Exercise prompt:
Go through the records line by line. Report how many lines contain "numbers", with nothing else.

(Beginning of Supplied records)

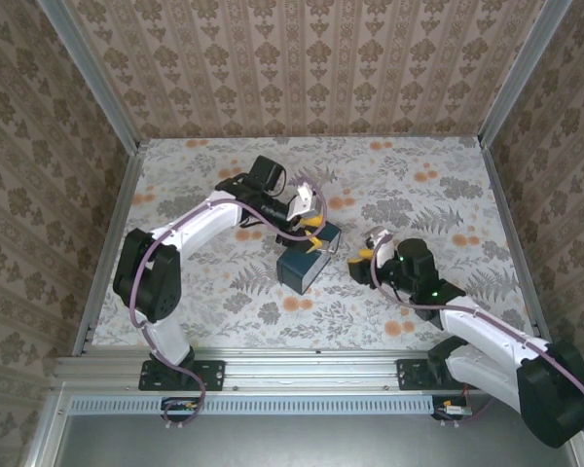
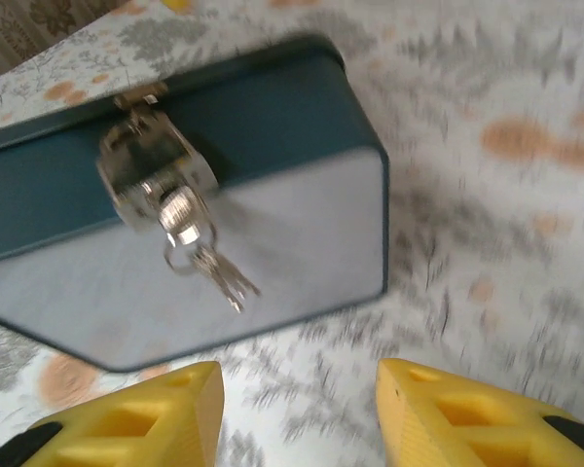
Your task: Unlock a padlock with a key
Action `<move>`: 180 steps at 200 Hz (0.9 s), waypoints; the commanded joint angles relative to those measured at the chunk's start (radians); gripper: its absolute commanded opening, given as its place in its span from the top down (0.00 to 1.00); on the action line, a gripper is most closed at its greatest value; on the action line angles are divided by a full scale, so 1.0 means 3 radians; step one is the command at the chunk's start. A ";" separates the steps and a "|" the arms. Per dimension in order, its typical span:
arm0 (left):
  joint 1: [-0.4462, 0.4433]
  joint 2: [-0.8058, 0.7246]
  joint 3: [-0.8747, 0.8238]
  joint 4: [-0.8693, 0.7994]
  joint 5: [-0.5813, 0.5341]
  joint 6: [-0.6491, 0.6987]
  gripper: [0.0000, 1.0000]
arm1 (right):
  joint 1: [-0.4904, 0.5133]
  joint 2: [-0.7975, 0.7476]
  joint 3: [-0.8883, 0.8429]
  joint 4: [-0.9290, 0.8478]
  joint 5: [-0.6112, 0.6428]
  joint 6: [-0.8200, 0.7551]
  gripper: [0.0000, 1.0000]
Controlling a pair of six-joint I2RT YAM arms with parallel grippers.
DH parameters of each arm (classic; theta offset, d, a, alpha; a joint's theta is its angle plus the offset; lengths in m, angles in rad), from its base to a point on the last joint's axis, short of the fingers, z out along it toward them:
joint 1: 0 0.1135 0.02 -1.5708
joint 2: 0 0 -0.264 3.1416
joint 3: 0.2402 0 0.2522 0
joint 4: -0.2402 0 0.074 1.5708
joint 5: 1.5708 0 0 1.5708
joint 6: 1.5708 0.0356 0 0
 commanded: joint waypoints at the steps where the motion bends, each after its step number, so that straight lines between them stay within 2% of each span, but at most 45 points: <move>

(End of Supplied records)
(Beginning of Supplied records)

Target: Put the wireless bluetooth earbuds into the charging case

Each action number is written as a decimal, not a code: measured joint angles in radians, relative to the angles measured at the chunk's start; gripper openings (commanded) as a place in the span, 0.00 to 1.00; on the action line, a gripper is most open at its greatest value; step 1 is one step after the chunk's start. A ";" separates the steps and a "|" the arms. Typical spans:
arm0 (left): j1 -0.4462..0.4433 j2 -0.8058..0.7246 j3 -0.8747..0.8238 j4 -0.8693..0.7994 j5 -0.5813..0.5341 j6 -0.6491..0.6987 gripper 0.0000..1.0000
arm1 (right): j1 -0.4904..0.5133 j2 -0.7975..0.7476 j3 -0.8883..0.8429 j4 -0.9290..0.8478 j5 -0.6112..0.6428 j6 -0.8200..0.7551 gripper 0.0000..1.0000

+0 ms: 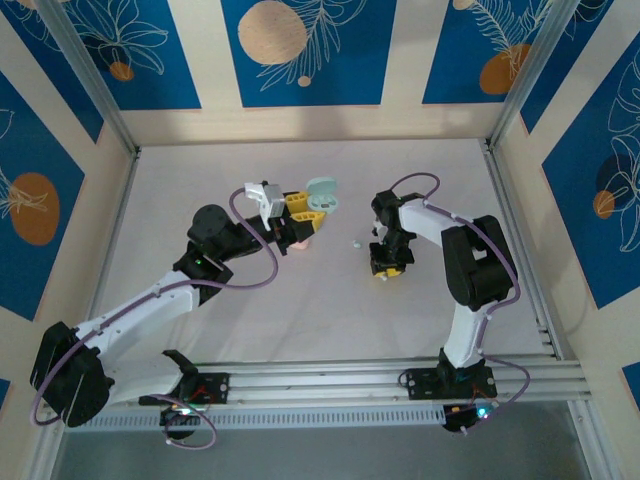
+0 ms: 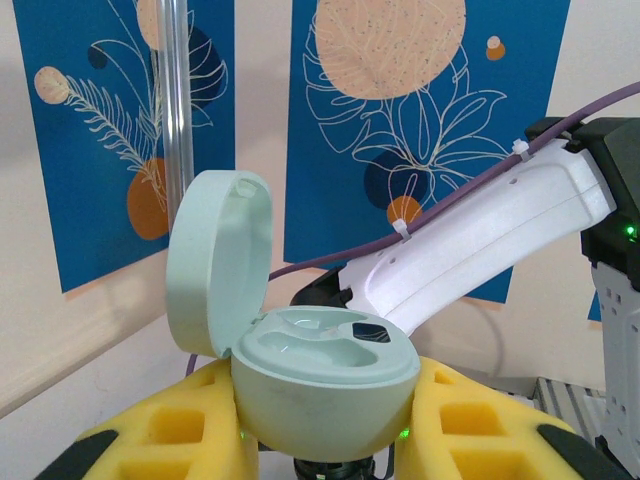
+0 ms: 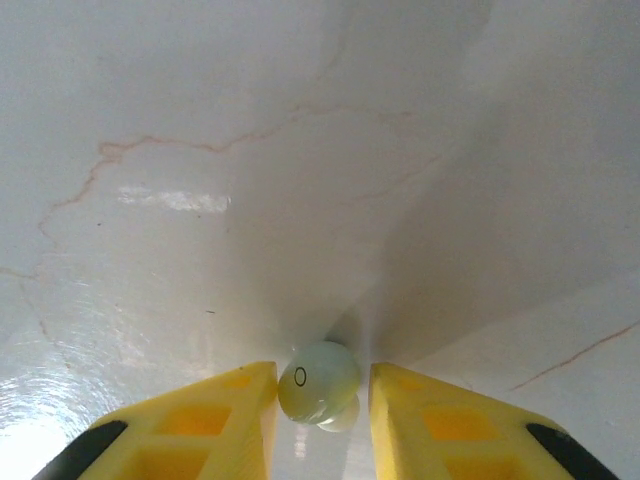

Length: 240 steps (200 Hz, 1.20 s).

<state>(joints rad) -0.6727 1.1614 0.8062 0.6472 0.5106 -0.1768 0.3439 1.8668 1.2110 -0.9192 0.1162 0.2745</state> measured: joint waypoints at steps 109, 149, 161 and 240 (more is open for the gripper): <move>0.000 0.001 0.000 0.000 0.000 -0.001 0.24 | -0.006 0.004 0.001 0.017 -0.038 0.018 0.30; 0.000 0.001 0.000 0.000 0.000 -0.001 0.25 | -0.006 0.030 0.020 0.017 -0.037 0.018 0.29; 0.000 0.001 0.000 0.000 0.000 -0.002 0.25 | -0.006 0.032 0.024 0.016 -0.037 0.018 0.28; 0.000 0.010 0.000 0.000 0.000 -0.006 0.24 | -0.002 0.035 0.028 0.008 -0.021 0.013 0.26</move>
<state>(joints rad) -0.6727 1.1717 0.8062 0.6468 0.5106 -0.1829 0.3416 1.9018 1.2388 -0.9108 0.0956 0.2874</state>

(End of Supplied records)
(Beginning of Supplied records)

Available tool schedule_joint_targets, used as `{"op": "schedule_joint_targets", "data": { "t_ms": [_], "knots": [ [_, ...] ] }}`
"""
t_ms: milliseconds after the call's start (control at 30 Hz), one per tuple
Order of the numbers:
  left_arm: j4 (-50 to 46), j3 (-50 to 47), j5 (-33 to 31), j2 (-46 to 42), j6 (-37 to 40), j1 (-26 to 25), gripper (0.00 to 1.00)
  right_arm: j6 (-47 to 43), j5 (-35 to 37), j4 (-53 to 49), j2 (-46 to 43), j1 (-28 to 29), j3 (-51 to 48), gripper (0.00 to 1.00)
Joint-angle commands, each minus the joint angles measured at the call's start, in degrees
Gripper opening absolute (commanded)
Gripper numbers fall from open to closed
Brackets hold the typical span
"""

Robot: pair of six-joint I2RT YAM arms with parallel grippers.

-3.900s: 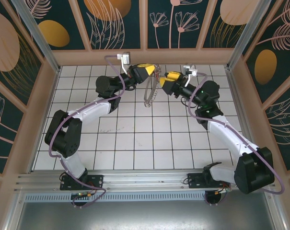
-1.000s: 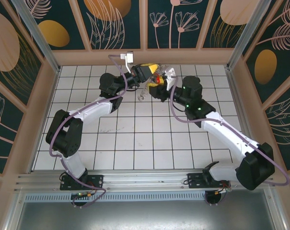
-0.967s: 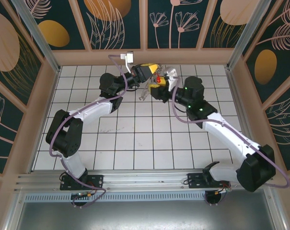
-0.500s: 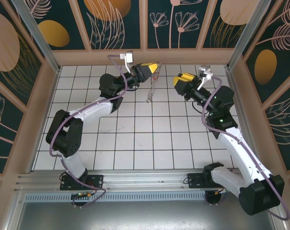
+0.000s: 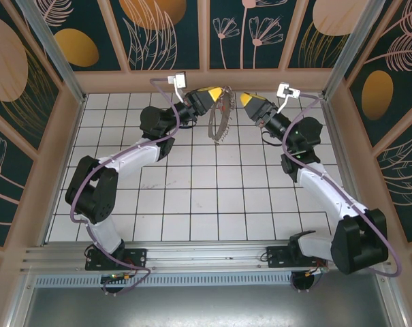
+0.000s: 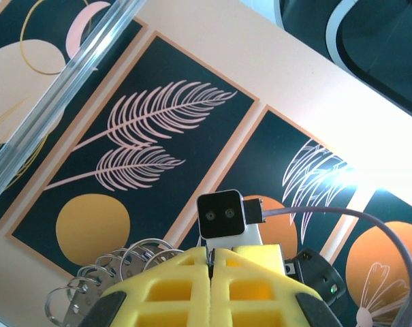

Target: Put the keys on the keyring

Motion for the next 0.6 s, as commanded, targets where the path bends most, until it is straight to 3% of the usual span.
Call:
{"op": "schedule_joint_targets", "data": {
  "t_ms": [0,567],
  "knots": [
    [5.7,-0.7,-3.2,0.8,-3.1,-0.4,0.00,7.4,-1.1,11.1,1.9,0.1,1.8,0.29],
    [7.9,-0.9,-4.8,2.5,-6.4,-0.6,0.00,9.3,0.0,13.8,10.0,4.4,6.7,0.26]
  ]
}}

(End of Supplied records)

Solution:
2